The research activity of the group has the aim of using quantitative methods, both analytical and empirical, to investigate several aspects of financial markets at different time scales. The group has active collaborations with universities and research centers, banks, investment firms, IT companies, and market regulators.
Main research areas
- High frequency finance and market microstructure. The research is devoted to the mathematical modeling and empirical characterization of financial time series at high (transaction by transaction) and ultra-high (offers to buy and sell, limit order book) frequency. The areas of interest are liquidity modeling, price formation mechanisms, and optimal order execution. Finally the group investigates possible metrics of financial market instability at high frequency and the role of market structure on the high frequency properties of prices.
- Value investing and market efficiency. The group is working on an empirically based model of returns dynamics focusing on their evolution over a time horizon of fifteen - twenty years. Aim of the approach is trying to answer Robert Shiller's question about returns of a stock index being predictable. We have collected empirical support to Shiller’s test of the appropriateness of prices in the stock market based on the Cyclically Adjusted Price Earning ratio, showing that it is a powerful predictor of future long run performances of the market. Other make use of Shannon entropy of symbolic time series to test efficient market hypothesis and more generally as measure of informational efficiency.

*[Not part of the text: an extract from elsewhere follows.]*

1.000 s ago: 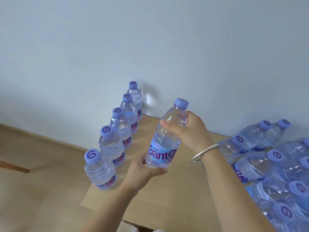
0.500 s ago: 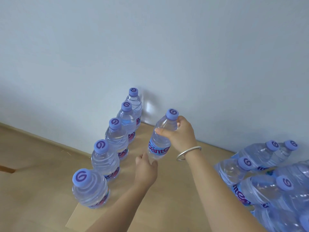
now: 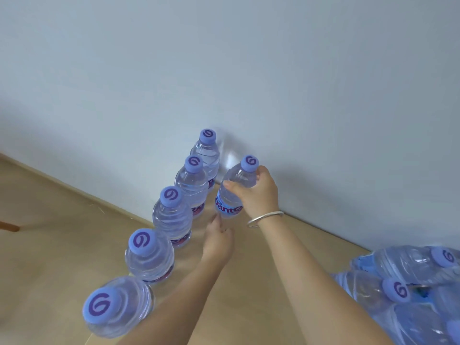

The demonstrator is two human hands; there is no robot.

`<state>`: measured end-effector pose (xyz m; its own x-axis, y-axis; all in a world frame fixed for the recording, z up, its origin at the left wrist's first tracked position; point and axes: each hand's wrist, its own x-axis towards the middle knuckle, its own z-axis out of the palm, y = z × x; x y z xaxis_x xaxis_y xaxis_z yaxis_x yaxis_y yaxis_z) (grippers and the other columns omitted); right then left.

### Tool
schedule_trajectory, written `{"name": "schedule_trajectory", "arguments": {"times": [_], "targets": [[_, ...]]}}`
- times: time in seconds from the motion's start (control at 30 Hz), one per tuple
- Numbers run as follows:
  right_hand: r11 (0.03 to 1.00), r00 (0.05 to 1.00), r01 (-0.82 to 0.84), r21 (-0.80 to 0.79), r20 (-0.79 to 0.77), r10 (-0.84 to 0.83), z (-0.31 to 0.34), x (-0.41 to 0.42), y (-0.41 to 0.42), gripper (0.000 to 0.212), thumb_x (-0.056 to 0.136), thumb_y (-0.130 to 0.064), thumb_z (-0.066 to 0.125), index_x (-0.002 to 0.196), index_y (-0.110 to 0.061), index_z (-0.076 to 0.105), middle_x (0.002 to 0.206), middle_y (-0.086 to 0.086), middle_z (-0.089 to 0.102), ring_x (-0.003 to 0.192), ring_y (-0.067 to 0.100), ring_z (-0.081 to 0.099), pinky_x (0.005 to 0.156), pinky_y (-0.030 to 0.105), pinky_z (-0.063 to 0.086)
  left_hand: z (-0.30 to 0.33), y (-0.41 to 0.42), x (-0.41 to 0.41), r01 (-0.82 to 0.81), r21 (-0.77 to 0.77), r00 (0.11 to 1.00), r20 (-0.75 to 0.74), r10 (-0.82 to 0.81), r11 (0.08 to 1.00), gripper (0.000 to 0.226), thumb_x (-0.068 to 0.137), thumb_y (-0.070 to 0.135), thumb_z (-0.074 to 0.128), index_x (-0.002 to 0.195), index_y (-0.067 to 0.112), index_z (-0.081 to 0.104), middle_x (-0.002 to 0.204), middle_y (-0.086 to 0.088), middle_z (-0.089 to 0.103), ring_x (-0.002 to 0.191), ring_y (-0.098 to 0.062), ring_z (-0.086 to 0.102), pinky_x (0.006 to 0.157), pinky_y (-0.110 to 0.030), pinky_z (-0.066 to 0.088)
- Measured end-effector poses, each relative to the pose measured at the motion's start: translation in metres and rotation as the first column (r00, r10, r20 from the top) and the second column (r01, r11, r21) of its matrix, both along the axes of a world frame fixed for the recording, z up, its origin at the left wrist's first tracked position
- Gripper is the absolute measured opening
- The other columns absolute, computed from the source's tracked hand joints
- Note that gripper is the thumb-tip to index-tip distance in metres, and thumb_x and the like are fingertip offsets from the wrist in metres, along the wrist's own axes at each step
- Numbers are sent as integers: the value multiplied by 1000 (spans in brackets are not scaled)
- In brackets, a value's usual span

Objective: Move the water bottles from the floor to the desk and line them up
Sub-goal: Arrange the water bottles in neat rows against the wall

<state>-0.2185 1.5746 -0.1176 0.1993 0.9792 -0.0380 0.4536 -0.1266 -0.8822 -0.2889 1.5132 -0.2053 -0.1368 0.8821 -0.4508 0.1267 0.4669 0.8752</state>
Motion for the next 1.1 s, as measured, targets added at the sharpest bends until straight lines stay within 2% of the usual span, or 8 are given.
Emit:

- Dependency between financial variables, correlation structures, and networks. By using techniques from multivariate statistics, data mining, and the theory of complex networks, we investigate and model the dependencies between financial variables, such as stock returns, Credit Default Swap returns, and trading activity of investors or brokerage firms. The objectives are to identify and model risk factors of an asset portfolio, to build more efficient estimators of covariance matrix for optimal portfolio allocation, and to build taxonomies of investors in order to study their mutual interaction.
- Systemic risk. The group is involved in researches on the mechanisms that might lead financial markets (or the whole economy) to an excessive risk of systemic events. This is done by using mathematical and computational models and empirical analyses. The considered entities are banks or investment firms, which invest in assets and are connected through credit networks. The mechanisms investigated as possible responsible of systemic risk are excessive leverage, positive feedback loops that amplifies small perturbations, and an excessive homogeneity among portfolios.